Témoignages · Les réseaux sociaux, en relayant une image idéalisée et stéréotypée de l’Europe, perturbent la communication entre les jeunes exilés arrivés sur le Vieux Continent et leurs amis et familles restés au pays. Une situation qui pèse notamment sur leurs relations sociales.
À l’époque du numérique et des réseaux sociaux, les échanges entre les personnes immigrées en Europe et leurs amis dans leurs pays d’origine sont intenses et instantanés, bien davantage que, jadis, les échanges de lettres entre les exilés et leurs familles. Au cœur de ces messages dans les deux sens s’ébauche et se défait une image de l’Occident intimement liée aux attentes de part et d’autre et à l’image de soi projetée, bien souvent très éloignée de la réalité vécue.

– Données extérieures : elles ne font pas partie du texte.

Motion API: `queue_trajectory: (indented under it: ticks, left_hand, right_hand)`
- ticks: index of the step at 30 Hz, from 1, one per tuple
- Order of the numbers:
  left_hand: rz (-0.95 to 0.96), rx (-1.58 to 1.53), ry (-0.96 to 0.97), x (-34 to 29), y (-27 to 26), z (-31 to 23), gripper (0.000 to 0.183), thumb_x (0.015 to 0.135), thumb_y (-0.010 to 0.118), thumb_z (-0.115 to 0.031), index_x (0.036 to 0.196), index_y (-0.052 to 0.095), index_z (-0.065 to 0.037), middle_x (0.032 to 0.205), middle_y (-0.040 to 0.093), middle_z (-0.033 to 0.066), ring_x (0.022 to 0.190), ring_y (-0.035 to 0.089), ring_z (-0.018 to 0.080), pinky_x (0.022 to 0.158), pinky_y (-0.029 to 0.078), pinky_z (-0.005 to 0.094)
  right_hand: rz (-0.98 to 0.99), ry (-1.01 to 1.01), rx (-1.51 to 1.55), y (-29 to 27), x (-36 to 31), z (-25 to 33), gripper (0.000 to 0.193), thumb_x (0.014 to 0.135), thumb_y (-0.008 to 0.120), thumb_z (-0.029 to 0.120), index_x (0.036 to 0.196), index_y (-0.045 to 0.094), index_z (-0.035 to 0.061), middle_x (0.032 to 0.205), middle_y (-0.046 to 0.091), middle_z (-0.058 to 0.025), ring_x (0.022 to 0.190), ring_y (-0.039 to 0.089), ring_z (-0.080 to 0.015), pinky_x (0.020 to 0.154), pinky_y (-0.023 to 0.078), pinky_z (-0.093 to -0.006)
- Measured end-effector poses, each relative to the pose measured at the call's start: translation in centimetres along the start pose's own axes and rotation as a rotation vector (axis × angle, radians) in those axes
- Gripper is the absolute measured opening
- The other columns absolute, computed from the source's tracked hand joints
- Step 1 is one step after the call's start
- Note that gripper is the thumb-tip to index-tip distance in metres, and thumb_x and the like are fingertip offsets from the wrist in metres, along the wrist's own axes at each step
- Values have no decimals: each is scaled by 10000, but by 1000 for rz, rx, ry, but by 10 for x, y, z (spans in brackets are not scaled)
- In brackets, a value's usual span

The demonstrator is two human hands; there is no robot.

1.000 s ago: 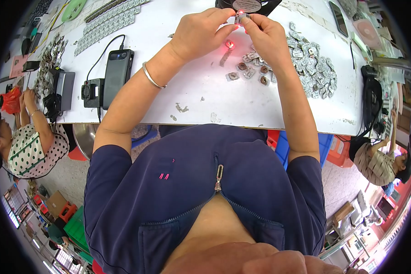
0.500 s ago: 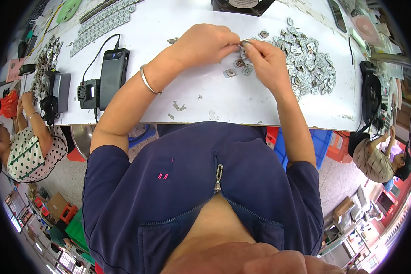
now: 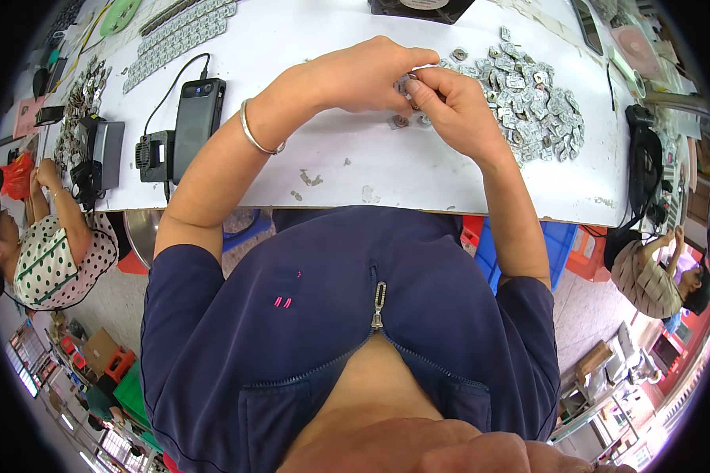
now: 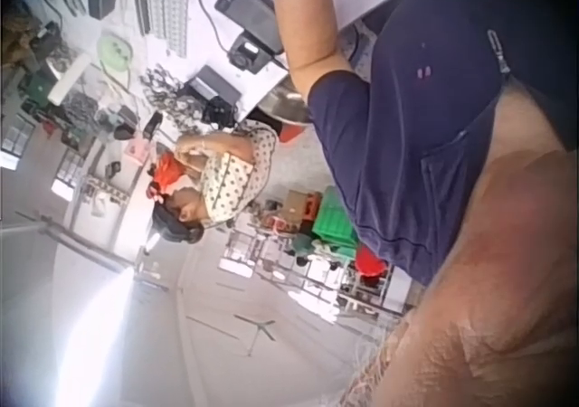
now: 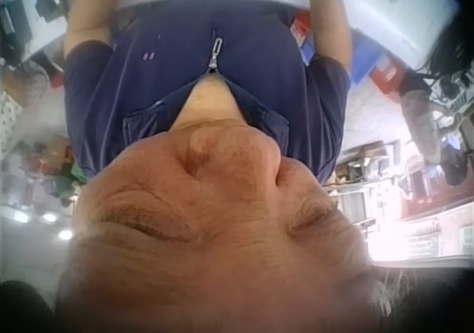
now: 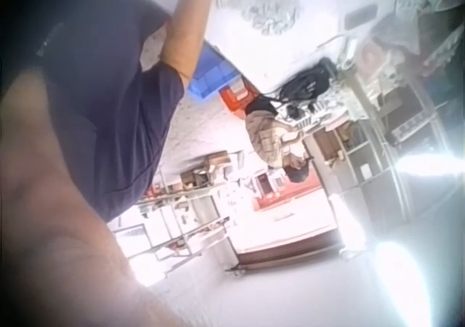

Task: The person assembles small metal components by hand, inserting pins into housings at a workstation.

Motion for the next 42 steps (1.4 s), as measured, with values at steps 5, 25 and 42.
queue_trajectory:
  ticks: [5,25,42]
  left_hand:
    - [-16,-35,36,1,-6,-6,650,696,756,-114,1299,525,-34,995,689,182,823,669,312,764,521,345]
    - [196,-574,89,-16,-20,19,225,935,591,-202,993,665,3,779,627,31,662,568,81,611,480,233]
    - [-687,502,381,-24,-47,3,221,818,696,-94,1038,677,-77,821,691,46,652,662,190,552,526,260]
  right_hand:
    - [-20,-89,-17,-9,5,13,203,906,597,185,894,664,-6,639,559,-57,570,483,-118,533,410,-287]
    - [319,62,690,-3,14,14,230,957,561,233,910,638,21,639,482,57,562,394,-28,504,338,-199]
    - [-123,63,66,-22,40,-3,257,907,562,231,838,601,-14,610,494,-18,570,428,-92,533,373,-286]
Point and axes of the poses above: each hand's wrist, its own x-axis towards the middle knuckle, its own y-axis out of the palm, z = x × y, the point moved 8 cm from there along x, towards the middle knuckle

Du 12 juin au 27 juillet 2022, une enquête a été menée en Côte d’Ivoire dans le cadre d’un master de recherche sur les échecs des migrations infantiles dans les villes d’Abidjan, Daloa, Man et Guiglo. Entre mai et avril 2024, des données complémentaires ont été recueillies dans un but comparatif en France, plus précisément à Marseille (Bouches-du-Rhône). L’étude du contenu des conversations entre les mineurs non accompagnés (MNA) en Europe et leurs amis révèle plusieurs thématiques : on échafaude des stratégies pour préparer un nouveau départ, on fait espérer, on fait douter, on suscite des incompréhensions et on marque des ruptures.

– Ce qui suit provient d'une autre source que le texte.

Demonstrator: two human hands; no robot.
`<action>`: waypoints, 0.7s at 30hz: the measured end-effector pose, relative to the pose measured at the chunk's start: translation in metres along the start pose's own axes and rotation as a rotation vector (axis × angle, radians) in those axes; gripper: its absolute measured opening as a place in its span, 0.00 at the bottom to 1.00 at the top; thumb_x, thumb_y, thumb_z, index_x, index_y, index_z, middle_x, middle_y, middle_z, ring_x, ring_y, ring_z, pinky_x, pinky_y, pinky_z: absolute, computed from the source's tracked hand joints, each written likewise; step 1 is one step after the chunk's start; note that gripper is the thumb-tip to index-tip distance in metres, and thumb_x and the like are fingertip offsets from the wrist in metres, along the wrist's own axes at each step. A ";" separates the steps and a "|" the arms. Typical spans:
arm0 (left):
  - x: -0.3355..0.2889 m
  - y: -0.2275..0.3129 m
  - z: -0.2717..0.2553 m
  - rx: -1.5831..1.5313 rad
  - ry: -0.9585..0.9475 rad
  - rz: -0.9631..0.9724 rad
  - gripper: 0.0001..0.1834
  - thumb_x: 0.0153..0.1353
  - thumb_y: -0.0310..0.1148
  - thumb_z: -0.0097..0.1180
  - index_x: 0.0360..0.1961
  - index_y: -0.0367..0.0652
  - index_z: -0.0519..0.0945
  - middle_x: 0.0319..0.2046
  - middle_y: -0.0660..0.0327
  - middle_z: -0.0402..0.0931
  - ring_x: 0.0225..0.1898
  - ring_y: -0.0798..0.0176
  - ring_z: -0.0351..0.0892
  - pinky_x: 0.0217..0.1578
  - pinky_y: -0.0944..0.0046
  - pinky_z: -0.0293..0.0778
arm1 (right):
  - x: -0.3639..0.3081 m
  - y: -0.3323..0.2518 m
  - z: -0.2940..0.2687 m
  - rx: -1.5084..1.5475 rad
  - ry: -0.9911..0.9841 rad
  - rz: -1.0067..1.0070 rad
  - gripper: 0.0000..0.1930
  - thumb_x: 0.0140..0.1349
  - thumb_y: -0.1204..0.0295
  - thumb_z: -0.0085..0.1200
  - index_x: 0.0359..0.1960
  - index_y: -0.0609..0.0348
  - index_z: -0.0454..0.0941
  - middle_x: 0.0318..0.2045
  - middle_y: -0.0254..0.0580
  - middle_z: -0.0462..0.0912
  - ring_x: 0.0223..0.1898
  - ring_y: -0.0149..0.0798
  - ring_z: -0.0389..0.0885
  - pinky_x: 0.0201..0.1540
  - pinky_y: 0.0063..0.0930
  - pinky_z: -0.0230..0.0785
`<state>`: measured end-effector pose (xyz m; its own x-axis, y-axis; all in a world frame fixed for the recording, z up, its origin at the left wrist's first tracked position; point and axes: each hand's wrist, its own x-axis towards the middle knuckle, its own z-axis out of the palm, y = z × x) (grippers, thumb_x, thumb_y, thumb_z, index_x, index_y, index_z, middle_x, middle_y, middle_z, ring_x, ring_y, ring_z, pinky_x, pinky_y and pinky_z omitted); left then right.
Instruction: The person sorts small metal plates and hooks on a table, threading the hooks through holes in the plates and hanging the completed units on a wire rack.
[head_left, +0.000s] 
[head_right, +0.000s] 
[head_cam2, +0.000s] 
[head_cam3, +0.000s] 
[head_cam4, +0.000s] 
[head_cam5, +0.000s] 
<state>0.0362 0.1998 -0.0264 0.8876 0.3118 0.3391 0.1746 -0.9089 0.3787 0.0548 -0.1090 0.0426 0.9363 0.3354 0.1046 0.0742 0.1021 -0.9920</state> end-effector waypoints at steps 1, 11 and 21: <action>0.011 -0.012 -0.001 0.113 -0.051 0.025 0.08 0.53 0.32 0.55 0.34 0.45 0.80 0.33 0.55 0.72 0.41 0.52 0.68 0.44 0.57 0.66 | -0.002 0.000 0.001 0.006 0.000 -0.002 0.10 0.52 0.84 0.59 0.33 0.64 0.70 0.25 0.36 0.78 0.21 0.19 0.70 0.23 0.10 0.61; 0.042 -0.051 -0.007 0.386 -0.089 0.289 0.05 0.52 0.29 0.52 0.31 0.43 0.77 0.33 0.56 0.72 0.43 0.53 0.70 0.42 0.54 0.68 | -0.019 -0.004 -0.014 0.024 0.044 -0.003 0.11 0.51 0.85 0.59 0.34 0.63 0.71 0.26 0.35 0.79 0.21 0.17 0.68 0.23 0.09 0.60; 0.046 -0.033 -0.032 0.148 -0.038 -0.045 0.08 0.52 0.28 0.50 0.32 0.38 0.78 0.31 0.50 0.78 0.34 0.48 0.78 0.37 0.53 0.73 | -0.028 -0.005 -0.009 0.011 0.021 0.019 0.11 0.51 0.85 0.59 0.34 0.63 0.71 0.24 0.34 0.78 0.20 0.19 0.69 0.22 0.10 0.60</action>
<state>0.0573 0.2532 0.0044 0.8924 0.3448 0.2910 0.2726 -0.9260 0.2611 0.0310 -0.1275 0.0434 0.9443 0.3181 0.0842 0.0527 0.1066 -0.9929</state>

S’inventer une biographie pour optimiser ses chances
Parfois, les débats concernent l’élaboration de nouvelles stratégies pour convaincre celui qui a échoué de tenter à nouveau sa chance. Becker, âgé de 18 ans et de deux de moins lors de l’échec de sa tentative de départ, est l’un des jeunes rencontrés à Man. Il raconte, agacé, le contenu de ses échanges avec l’un de ses amis fraîchement entré en Europe. Ce dernier cherchait à le persuader de reprendre la route de la migration. Face à ses réticences, il lui suggérait des itinéraires et des contacts. Et lui proposait aussi son aide pour la préparation de son argumentaire en prélude à une demande d’asile, une fois arrivé à destination. (...)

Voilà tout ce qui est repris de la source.